Ele olhou ao redor e não encontrou ninguém naquele lugar desolado e triste. Não havia temor nessa constatação, pois de algum modo tinha convicção de que não corria perigo. Afinal tudo era apenas um sonho, apesar de absurdamente real. Talvez pudesse explorá-lo um pouco mais, antes de acordar. Mal teve esse pensamento, viu um ponto se movendo na linha do horizonte. O objeto, embora indistinguível pela distância, estava se aproximando dele. Contudo, sua trajetória parecia errática, quase em zigue-zague. Aquilo durou quase um minuto, quando Michel finalmente pode ver o que se aproximava. Estupefato, ele viu um tubarão alado se aproximando de si. A criatura inusitada era desprovida de asas, mas se comportava no ar como se estivesse na água. A certa distância dele, o tubarão começou voar em círculos cada
vez mais próximos. Confuso e perplexo, Michel percebeu que seria alvo de ataque de um tubarão voador em seu próprio sonho.

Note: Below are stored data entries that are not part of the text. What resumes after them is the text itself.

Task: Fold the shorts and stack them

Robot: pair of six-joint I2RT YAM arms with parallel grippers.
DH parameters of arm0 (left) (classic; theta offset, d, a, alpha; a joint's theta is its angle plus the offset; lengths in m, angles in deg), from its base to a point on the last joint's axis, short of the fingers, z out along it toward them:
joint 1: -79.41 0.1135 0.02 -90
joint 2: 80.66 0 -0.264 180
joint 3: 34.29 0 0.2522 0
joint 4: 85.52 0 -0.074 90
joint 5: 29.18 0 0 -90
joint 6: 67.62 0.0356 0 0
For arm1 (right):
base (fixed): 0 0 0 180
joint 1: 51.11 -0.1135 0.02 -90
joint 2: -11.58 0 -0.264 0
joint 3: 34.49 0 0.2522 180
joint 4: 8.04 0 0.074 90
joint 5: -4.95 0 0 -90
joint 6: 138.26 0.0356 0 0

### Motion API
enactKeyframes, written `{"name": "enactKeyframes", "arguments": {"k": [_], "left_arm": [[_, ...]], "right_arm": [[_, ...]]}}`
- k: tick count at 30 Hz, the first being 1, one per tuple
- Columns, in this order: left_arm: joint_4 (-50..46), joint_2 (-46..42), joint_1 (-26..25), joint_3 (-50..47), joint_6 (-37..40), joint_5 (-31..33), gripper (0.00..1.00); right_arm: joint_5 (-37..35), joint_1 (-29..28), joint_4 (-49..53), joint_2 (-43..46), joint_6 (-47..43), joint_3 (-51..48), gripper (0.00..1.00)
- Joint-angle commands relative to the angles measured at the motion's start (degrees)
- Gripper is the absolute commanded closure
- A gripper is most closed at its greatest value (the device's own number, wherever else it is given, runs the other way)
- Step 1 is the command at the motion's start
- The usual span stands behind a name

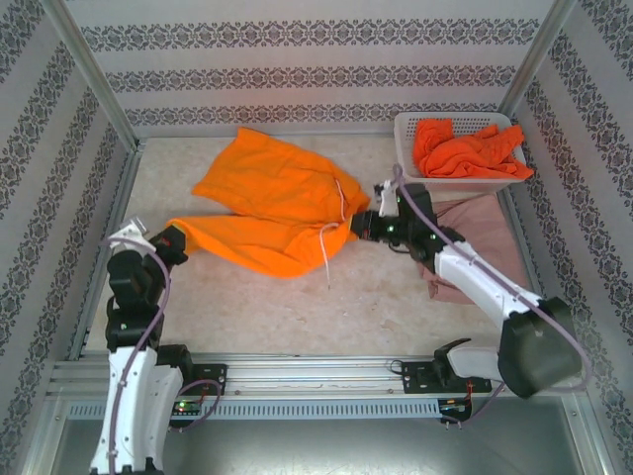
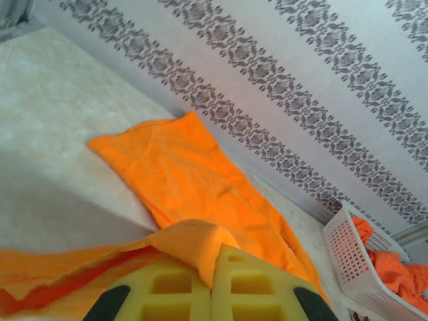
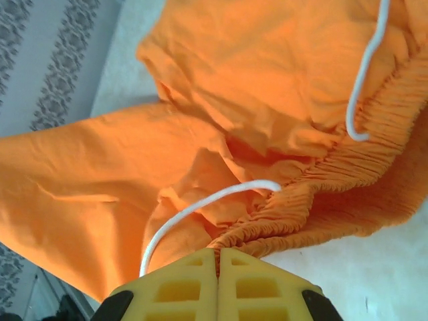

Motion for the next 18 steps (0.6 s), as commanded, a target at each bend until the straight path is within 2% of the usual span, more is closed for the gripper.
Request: {"name": "enactKeyframes", "arguments": {"k": [1,5,11,18], "left_arm": [[-11.0,-3.7,0.2,-2.1,-4.3,3.4,1.0],[-17.5,-3.8,0.2,-1.7,-3.2,5.1,1.0],[-14.7,-1.8,0.2,0.7,-2.1,6.2,1.0],[-11.4,10.0,0.2,16.5,5.2,6.5,1.0]], "right_arm": [[-7.2,-1.7,-0.1,0.8,4.9,-6.7,1.0],[-10.2,-4.0,0.2,1.3,8.7,-10.9,1.0],[-10.9,-5.1,1.5,1.5,10.2,-8.8,1.0],[-11.0,-3.5,6.0,5.8,10.2,-0.2,1.0]]}}
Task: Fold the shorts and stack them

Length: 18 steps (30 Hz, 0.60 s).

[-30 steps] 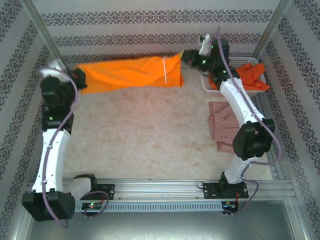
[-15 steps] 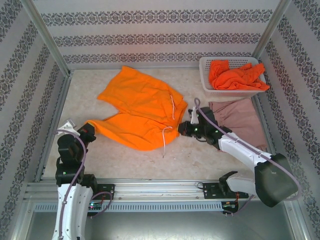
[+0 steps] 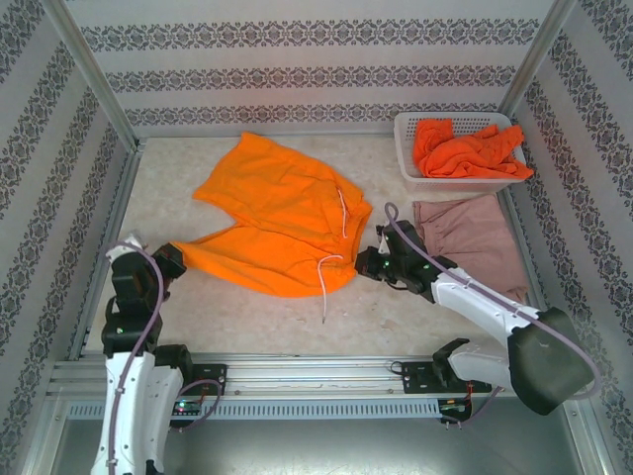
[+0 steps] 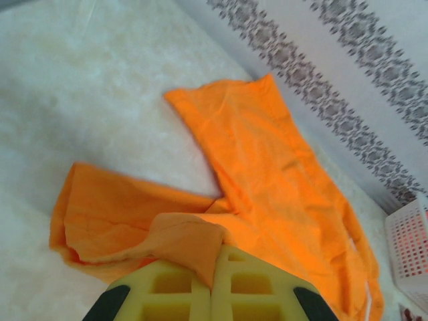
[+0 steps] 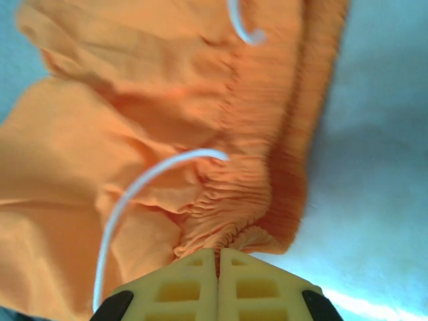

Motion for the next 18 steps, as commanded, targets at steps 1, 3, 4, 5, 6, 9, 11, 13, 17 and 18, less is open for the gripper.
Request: {"name": "enactKeyframes", "arguments": {"k": [1,3,4,5,6,9,11,13,17,18], "left_arm": [[3.9,4.9,0.2,8.7,5.6,0.8,1.0],[4.4,9.4,0.2,13.3,7.4,0.2,1.0],[4.8,11.6,0.2,15.5,8.2,-0.2,1.0],[5.2,13.4,0.2,17.2,8.7,-0.6,1.0],[5.8,15.6,0.2,19.0,9.3,-1.0,1.0],[7.5,21.7,0.2,23.5,10.3,-1.6,1.0],[8.8,25.7,0.2,26.3,10.7,-1.6,1.0],[10.5,30.2,0.2,28.9,10.7,-2.2,1.0],[13.0,38.1,0.1,34.0,10.0,-3.5,1.0],[13.6,39.8,0.1,35.2,9.9,-3.4,1.0]], "right_arm": [[-1.7,1.3,1.4,3.4,1.2,5.2,1.0],[-2.0,2.9,2.1,3.9,2.5,7.2,1.0],[-1.5,4.0,2.3,3.8,3.2,7.9,1.0],[-0.7,4.9,2.2,3.5,3.8,8.5,1.0],[0.2,5.8,2.0,3.1,4.2,9.1,1.0],[1.0,8.0,2.1,1.3,4.4,11.0,1.0],[1.7,9.0,1.9,-0.2,4.4,12.3,1.0],[2.1,9.8,1.6,-2.0,4.3,14.0,1.0],[2.3,10.9,1.0,-5.4,4.1,16.8,1.0],[2.5,11.2,0.9,-6.2,4.1,17.6,1.0]]}}
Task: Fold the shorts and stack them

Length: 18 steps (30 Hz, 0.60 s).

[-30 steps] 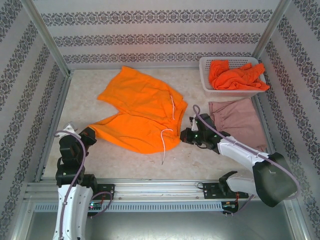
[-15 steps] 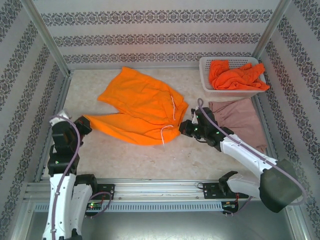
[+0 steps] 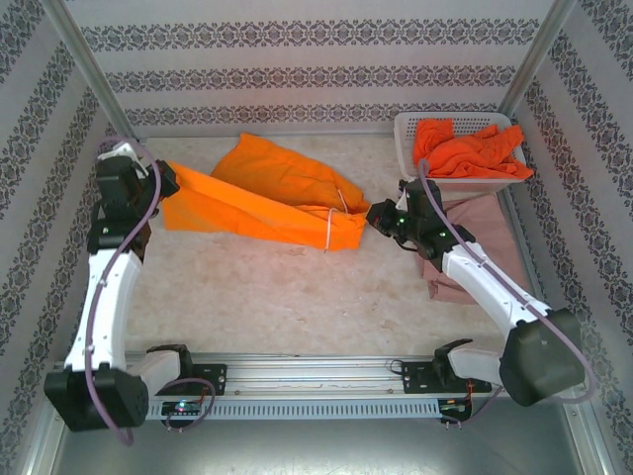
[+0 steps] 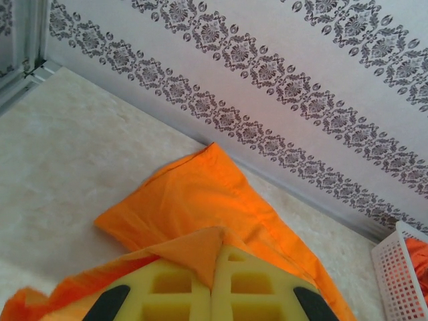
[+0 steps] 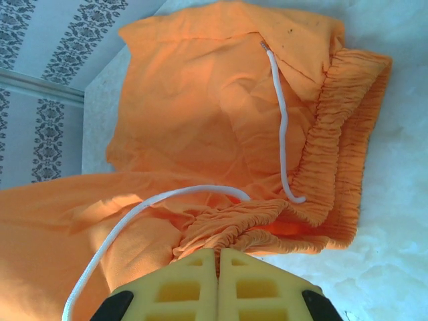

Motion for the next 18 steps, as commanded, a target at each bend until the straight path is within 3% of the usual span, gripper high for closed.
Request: {"name": "enactKeyframes", "arguments": {"k": [1,18], "left_arm": [[6.1,4.4,0.1,4.9,1.3,-0.6,1.0],[4.1,31.1,-2.8,28.1,2.1,-2.3,1.0]], "right_arm": [[1.2,1.3,-0.3,-2.3,0.2,3.8,1.0],[2.2,5.2,-0.7,-13.4,1.1,11.3,1.0]]}}
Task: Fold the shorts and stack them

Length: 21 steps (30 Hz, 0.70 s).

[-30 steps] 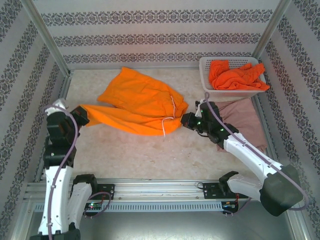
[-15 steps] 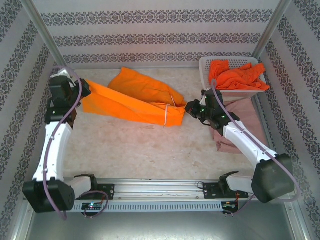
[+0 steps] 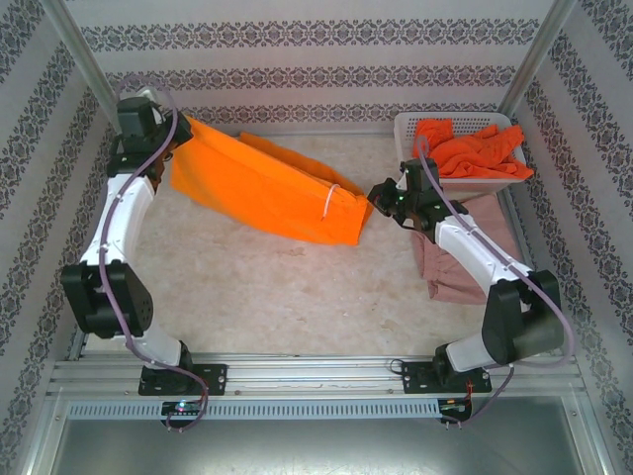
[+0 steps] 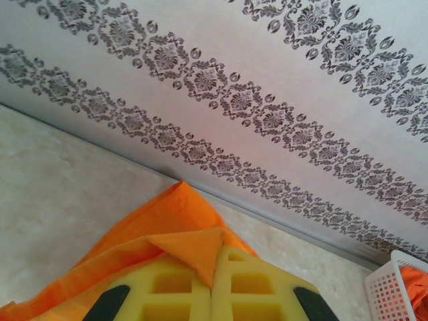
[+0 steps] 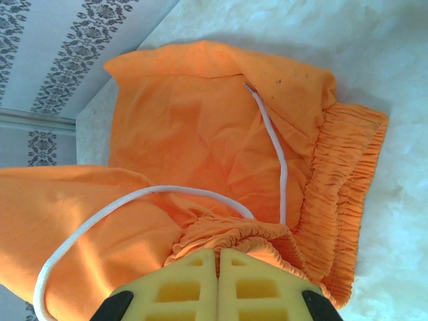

— Ele não vai fazer isso. — Disse para si mesmo.
Mal ouviu sua própria voz, percebeu que a criatura interrompeu sua trajetória em círculo e arremeteu em sua direção com a boca escancarada. Não havia mais tempo para fugir e ele apenas pensou em fechar os olhos.
— Não acredito! — Gritou apavorado ao ser sacudido violentamente.
“Acorde garoto!” — Falou Bullit de mau humor, por ter sido acordado por um pesadelo que não era dele.
Ainda ofegante, o garoto abriu os olhos. Estava novamente em cima da carroça. Na verdade, nunca tinha descido dela.